Below are lines of data, and only some are wanted. Please repeat exactly those from the line that has "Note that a" through the line that has "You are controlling".
++++++++++++++++++++
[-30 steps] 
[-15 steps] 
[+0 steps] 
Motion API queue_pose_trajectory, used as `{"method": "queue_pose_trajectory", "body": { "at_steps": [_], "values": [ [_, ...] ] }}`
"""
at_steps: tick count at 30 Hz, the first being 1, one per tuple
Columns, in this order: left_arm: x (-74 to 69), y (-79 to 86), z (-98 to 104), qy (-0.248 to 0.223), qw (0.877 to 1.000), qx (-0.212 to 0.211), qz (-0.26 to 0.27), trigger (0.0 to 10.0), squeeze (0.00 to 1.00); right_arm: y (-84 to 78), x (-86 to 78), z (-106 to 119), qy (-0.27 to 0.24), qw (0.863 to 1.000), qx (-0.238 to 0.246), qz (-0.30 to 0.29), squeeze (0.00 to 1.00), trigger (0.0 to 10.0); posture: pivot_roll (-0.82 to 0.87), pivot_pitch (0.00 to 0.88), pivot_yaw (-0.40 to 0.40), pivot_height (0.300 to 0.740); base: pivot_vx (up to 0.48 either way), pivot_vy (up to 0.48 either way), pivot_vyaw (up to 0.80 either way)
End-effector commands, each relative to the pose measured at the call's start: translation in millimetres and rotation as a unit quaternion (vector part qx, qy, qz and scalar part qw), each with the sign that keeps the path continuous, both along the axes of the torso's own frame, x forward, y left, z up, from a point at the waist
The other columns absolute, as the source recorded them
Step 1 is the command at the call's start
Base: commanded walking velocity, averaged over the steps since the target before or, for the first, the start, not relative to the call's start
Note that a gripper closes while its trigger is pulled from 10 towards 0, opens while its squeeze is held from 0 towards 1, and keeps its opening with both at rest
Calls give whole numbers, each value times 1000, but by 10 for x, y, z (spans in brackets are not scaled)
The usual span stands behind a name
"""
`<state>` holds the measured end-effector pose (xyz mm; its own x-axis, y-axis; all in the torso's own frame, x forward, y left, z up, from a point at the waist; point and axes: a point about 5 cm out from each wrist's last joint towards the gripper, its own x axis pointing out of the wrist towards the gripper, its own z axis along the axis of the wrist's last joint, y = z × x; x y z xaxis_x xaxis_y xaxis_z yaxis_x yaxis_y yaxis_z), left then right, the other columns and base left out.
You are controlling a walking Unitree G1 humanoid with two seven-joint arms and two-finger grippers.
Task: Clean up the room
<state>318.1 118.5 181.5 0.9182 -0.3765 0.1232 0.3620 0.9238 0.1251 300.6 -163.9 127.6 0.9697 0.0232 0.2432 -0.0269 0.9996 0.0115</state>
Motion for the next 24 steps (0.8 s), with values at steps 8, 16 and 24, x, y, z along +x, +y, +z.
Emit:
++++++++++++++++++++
* **Reply**
Note that a gripper closes while its trigger is pulled from 10 towards 0, opens while its squeeze is held from 0 towards 1, and keeps its opening with both at rest
Calls give whole numbers, each value times 1000, but by 10 for x, y, z (spans in brackets are not scaled)
The usual span stands behind a name
"""
`<state>` holds the measured end-effector pose (xyz mm; its own x-axis, y-axis; all in the torso's own frame, x forward, y left, z up, from a point at the waist; point and axes: a point about 5 cm out from each wrist's last joint towards the gripper, its own x axis pointing out of the wrist towards the gripper, its own z axis along the axis of the wrist's last joint, y = z × x; x y z xaxis_x xaxis_y xaxis_z yaxis_x yaxis_y yaxis_z), left then right, the other columns and base left out.
You are controlling a walking Unitree G1 humanoid with two seven-joint arms and two-finger grippers.

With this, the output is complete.